Specifically her research looks at how marketing can help foster-care and volunteer organisations find the best carers and volunteers, and keep them.
This research has led to the senior research fellow at UOW's School of Management and Marketing receiving an Australian and New Zealand Marketing Academy (ANZMAC) award.
The ANZMAC Emerging Researcher of the Year award is highly competitive and attracts nominations from universities across the world.
"It's great to get recognition for my research. People typically associate marketing with commercial marketing issues - such as selling products or advertising," Dr Randle said.
"My focus is on the social side of marketing.
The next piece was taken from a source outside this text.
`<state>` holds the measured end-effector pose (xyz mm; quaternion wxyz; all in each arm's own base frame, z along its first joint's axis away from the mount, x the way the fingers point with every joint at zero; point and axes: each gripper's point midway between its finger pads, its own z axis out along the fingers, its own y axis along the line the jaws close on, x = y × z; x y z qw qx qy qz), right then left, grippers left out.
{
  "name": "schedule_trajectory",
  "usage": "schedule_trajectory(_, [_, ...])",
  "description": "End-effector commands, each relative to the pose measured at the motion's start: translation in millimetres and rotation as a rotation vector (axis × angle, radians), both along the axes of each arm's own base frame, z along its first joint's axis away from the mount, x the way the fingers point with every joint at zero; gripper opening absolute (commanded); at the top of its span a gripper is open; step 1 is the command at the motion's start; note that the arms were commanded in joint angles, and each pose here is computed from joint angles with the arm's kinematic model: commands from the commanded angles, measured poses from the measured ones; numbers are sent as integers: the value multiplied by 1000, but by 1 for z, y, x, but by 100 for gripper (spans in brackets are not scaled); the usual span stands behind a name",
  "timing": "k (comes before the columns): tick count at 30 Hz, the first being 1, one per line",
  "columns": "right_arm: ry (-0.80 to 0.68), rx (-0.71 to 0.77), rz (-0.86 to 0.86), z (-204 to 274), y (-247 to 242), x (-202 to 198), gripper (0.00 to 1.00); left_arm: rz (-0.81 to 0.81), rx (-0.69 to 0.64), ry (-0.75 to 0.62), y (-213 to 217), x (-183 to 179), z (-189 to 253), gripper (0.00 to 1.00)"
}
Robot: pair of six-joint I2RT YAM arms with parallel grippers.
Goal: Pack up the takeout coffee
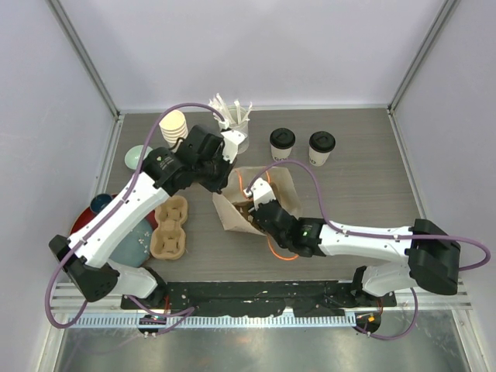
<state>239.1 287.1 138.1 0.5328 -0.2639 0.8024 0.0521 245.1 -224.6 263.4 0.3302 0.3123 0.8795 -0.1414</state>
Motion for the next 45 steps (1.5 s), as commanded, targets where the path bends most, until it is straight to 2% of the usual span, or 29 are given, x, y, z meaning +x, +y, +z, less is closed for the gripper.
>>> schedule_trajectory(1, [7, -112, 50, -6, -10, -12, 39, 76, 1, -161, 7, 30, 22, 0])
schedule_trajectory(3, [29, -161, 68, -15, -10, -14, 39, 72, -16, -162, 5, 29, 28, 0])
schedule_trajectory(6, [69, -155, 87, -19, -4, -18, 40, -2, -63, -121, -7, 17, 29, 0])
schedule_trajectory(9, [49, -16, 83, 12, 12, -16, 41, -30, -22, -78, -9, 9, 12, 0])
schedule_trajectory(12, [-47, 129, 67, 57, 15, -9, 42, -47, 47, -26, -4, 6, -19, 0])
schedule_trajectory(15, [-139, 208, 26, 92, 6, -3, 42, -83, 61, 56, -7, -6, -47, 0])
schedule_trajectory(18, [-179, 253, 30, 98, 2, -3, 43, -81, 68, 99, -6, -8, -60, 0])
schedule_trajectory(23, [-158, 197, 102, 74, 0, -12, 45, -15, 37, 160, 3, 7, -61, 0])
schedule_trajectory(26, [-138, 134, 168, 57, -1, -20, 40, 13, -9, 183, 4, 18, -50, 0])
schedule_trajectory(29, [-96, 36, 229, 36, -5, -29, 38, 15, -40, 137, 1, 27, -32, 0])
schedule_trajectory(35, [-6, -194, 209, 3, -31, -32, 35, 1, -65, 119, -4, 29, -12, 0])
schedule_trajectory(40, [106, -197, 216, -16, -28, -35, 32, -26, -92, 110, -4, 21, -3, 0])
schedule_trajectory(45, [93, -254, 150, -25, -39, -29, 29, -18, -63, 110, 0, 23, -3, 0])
For instance my research on volunteering is about trying to understand the range of reasons that people volunteer.
"The research can then be used by volunteering organisations to design advertising and marketing campaigns that promote the particular aspects of the volunteering experience that are attractive to particular parts of the community.
"This will hopefully increase the number of people engaged in volunteer activities which has so many advantages not just to these organisations, but to individuals and the whole community."
Dr Randle's research is already benefiting Illawarra organisations such as Bushcare Wollongong, an environmental volunteer organisation run by Wollongong City Council.
"Bushcare has been able to use my research to run a campaign which has helped them achieve their goal of around 300 volunteers," she said.
"Now it is using my research into what types of volunteering experiences people want, to develop support programs to get them to stay."
CareSouth, a not-for-profit organisation which provides a range of services in the Illawarra and the southern region including foster care, is another organisation benefiting from Dr Randle's research.
"My foster care research looks at what types of people make good foster carers, which has helped organisations like CareSouth design targeted marketing strategies to reach those particular types of people," she said.
Dr Randle said volunteering and foster care organisations typically had minimal budgets to conduct their own research or marketing.
"Providing them with the findings of my research allows them to use whatever budget they have more effectively," she said.